Last week, I said that I was looking for consistency. This isn’t exactly what I meant. Monday started off well and I even felt pretty good going into my quality workout on Tuesday, but then things began to unravel. During my 3rd of 5 1200 m intervals, I started to feel that distinct pulling on top of my kneecap that signifies the onset of a bout of runner’s knee. Otherwise, I felt great, though. I was killing the intervals. I finished the 3rd interval, walked for a minute and the pain went away. So, I jumped right into the 4th interval. The pain came back. I finished the interval and walked for a minute. The pain more or less went away. I flew into the 5th interval. That one hurt pretty bad, but I finished and walked for a minute.

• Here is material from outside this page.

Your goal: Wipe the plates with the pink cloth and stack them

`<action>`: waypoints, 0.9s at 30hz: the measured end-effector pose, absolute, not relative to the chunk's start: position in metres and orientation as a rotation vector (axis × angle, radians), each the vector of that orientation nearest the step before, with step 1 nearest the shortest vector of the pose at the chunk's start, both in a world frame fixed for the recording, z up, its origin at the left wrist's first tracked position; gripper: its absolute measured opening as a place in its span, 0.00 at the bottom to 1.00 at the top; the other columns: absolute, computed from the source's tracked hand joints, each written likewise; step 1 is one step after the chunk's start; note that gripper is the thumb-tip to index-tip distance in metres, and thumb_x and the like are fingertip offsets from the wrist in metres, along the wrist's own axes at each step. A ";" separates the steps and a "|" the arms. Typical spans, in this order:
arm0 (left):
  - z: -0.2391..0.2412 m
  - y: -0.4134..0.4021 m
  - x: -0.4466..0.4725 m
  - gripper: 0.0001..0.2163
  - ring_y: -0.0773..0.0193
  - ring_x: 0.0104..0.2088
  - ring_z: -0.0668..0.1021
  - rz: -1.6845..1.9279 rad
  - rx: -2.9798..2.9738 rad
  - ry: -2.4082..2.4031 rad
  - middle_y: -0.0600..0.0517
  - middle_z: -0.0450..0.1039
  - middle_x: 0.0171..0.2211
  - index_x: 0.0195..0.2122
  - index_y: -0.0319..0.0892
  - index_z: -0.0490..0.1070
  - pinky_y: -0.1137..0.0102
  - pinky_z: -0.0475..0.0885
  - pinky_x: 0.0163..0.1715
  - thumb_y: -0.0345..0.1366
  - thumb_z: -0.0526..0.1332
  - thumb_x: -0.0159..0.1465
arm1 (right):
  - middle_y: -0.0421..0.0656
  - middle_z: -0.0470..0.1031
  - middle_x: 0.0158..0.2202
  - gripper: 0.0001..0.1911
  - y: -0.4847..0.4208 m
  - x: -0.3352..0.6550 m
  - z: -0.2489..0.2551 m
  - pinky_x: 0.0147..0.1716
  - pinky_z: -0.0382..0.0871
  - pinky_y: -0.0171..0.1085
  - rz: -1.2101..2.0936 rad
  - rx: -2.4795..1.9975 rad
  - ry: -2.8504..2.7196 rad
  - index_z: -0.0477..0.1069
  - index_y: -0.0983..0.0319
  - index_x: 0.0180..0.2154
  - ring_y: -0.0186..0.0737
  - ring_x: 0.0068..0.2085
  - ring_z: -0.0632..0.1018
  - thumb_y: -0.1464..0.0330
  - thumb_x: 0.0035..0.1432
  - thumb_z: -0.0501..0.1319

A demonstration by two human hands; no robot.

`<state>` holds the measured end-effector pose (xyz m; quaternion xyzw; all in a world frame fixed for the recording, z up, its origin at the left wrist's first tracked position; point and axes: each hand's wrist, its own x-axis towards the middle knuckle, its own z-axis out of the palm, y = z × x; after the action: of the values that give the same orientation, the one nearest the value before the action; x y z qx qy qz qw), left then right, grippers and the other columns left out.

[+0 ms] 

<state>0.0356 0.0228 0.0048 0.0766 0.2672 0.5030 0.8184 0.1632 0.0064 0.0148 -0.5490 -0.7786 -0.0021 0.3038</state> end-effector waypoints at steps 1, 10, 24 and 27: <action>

“All that’s left if 7 easy miles,” I told myself but easy was not a good word. Even easy pace was killing my knee and I hobbled the 1.5 miles back home. I tried some cross training the rest of the week and things didn’t get any worse, but they didn’t get much better either. Thus, I’m officially injured and resting. I’m just hoping it all gets better before the Ragnar Relay. Here’s how the week went:
Monday AM: 6 miles at 8:00 pace with 4 strides + full body strength
Monday PM: 4 miles at 8:12 pace
Tuesday AM: 2 miles warmup + 5×1200 m at 6:45 pace + 1.5 miles cool down
Wednesday AM: full body strength
Friday AM: 9 miles stationary bike
Saturday AM: 30 miles stationary bike
Sunday AM: 3 miles at pathetic, painful pace
Total: 22 miles running, 39 miles cycling
Ouch!
I am impressed by you though Brian. All too often I read about people who are in agony yet feel that they are obligated to run. It’s refreshing to read about someone who is sane and realistic!
Get better!
wow. i’m almost jealous that you have a sane head on your shoulders. …almost 😉 sorry to hear about your knee but hope the rest helps! are you going to re-adjust your marathon training plan? shorter the # of weeks of “quality training” and take a few extra easy? hopefully this week will be successful prevention and you won’t need to think that far ahead!